She could never have told it herself.
I hurried on to spare her as much as
possible. “The local police botched the investigation. No good leads were ever
developed. Your son and daughter-in-law deny everything, and haven’t been as
cooperative as the police would like. That makes them the prime suspects.”
“My son is innocent.” It was a
statement of fact. “He told the police all he knows.”
“Yes, ma’am.” Nothing to be gained
by disagreeing with her. I’d covered the highlights of the case. She’d fill in
the rest how she wanted.
Her voice was hollow, without
overtones. “Justin didn’t come down to breakfast with the other kids. Michelle
called up to him and he didn’t answer. She got the food on the table and went
to look.
“She didn’t find him in his room,
just the ransom note. Everyone thinks Doug found the note, but it was Michelle.
She ran downstairs screaming for Doug. He tore the house apart and found Justin
in the basement. Right away the police thought he did it.”
“It’s a logical place to start. The
person who finds the body is often the killer.”

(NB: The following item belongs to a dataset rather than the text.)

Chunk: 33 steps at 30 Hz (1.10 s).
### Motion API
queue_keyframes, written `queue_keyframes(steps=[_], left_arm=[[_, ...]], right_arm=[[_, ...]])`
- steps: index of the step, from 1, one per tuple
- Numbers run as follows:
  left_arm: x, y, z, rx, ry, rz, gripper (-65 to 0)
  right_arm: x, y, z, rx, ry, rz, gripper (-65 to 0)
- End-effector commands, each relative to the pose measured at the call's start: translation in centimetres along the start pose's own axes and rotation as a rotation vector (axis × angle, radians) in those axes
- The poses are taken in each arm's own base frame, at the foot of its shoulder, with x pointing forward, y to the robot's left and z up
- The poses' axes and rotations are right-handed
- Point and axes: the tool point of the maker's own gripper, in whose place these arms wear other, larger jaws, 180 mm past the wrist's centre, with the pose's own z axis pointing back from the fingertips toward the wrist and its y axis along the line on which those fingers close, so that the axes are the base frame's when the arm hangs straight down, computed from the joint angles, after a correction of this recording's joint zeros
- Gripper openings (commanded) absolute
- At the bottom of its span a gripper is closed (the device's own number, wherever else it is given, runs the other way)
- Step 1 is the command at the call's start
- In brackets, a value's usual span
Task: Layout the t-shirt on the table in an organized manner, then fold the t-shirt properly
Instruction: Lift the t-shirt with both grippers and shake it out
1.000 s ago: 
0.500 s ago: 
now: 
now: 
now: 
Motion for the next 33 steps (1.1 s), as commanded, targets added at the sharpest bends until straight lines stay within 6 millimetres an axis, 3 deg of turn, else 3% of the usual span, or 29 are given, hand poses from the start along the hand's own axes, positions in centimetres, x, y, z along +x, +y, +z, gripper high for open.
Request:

Shirley didn’t hear me. “Justin had
Attention Deficit Disorder. He wasn’t a bad boy, but he seemed to lose interest
in things right in the middle of them.” Each sentence required a breath,
another act of will for her to continue. “It drove Doug crazy. The police want
to think Justin did something and Doug lost his temper and killed him.”
“What do you
think happened?”
“I don’t know. All I know is my son
couldn’t have killed that little boy.”
“Could
Michelle?”
“No,” Shirley said without
hesitation. “Michelle is a good mother. I couldn’t love her more if she were my
own.”
“What do you want me to do, Mrs.
Mitchell?” Guessing what she wanted wouldn’t qualify anyone as a psychic. I
still needed to hear it from her. She was letting herself in for an open-ended
commitment and a bill the Pentagon would think twice about if she thought I
could do something the local and state police couldn’t. Some PIs live for gigs
like that. I manage to scrape by without bleeding old ladies.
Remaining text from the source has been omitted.